Apakah Atom Benar-benar Ada?

Menurut catatan sejarah, konsep atom dikembangkan oleh orang Yunani kuno dan matematikawan Democritus. Orang-orang Yunani dikreditkan dengan penemuan atom dan konsep atom. Intinya, sebuah atom adalah komponen materi yang tak terpisahkan. Atau bisa dianggap sebagai materi dalam bentuknya yang paling sederhana. Karena itu adalah komponen materi, Anda tentu akan berpikir bahwa itu memiliki massa. Ini adalah penalaran logis dan cerdas.

Jadi pertanyaan selanjutnya adalah … berapakah massa sebuah atom? Nah, jika Anda meluangkan waktu untuk menyelidiki, Anda akan mendapati bahwa para ilmuwan menunjuk istilah berat atom dan massa atom untuk menunjuk massa atom. Anda juga akan menemukan bahwa atom dapat eksis sebagai logam padat, gas mulia, bahan radioaktif, atau sejumlah bentuk atau konfigurasi atomik yang berbeda. Konfigurasi atom yang berbeda ini ditetapkan dalam Tabel Periodik Unsur. Tabel Periodik berisi nomor atom dan bobot atom untuk semua materi di alam semesta.

Baiklah, jadi ini masuk akal. Tapi bagaimana ilmuwan bisa datang dengan massa atom? Pertanyaan bagus. Yah, saya sebenarnya tidak mengenal diri sendiri, jadi saya harus menyelidikinya. Saya menemukan bahwa sains modern tidak begitu modern; dan bahwa guru, buku teks, dan ruang kelas bukanlah pengganti proses berpikir kritis.

Saya menemukan bahwa massa atom bukanlah massa yang sebenarnya; Tapi, sebuah massa teoritis. Alasan mengapa kita tidak bisa langsung mengamati atau mengukur secara langsung atom individu. Dari apa yang saya baca … cahaya (pada dasarnya foton) berinteraksi dengan teori atom yang mengenalkan elemen subyektif pada pengukuran (yang tentu saja perlu objektif). Elemen subjektif ini pada dasarnya adalah interaksi gelombang yang mengubah integritas struktural atom dan dalam banyak kasus juga mengubah kecepatan dan posisi partikel atom dan / atau subatomik.

Unsur subjektif ini dibahas dalam Prinsip Ketidakpastian Heisenberg yang menyatakan bahwa ada batasan mendasar terhadap presisi dimana pasangan sifat fisik partikel tertentu, yang dikenal sebagai variabel pelengkap, seperti posisi x dan momentum p, dapat diketahui secara bersamaan. Pengaruh subyektif ini membuat hampir tidak mungkin untuk mendapatkan pengukuran atom yang benar dan akurat.

Jadi benar, jika kita ingin mengetahui massa benda fisik di alam semesta … kita hanya menggunakan skala untuk mengukur bobot / massanya. Jadi, kita hanya menempatkan sebuah atom pada skala dan mengukur beratnya. Tentu saja, kita tidak bisa melakukan ini karena atom sangat kecil, jadi kita tidak bisa mengangkatnya dengan tangan kita. Masalah lainnya adalah ketidakpastian yang diperkenalkan oleh pengukuran ilmiah dan pengaruh subjektif. Ini membuat Anda melakukan percobaan celah ganda dan teori gelombang partikel … Jika saya mendapat kesempatan, saya akan membahasnya nanti.

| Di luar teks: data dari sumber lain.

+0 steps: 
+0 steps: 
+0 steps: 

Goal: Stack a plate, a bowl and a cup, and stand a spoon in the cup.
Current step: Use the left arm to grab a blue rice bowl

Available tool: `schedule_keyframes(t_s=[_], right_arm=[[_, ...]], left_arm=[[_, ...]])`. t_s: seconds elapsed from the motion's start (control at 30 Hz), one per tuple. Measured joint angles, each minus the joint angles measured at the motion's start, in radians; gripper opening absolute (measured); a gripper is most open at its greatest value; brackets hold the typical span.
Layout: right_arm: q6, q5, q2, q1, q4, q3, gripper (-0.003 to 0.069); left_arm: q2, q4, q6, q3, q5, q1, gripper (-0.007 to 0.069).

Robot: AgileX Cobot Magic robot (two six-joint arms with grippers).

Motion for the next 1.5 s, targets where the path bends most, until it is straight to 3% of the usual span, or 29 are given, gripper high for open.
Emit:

Jadi jika kita tidak bisa mengukur massa atom atau melihatnya; Lalu, bagaimana ilmuwan menghasilkan massa atom dan berat atom. Saya menemukan bahwa massa atom adalah massa teoritis dan bukan massa sebenarnya. Massa teoritis ini dihitung dengan menggunakan ide kekuatan bersamaan dengan gagasan massa dan akselerasi. Ide-ide ini memberi kita hubungan yang kita kenal sebagai persamaan matematika F = ma. Ide kekuatan ini dan hubungannya dengan ide massa dan gagasan percepatan adalah bagian dari Hukum Gerak 2 Sir Isaac Newton. Gagasan ini dikembangkan pada akhir tahun 1600-an.

Gagasan bahwa gaya setara dengan kelipatan massa membantu JJ Thompson menghitung massa elektron kembali pada 1800-an. Perhitungan ini membantu ilmuwan menghasilkan massa atom dan bobot atom. Anda bisa membaca tentang eksperimen JJ Thompson di sini dan perhitungan matematikanya.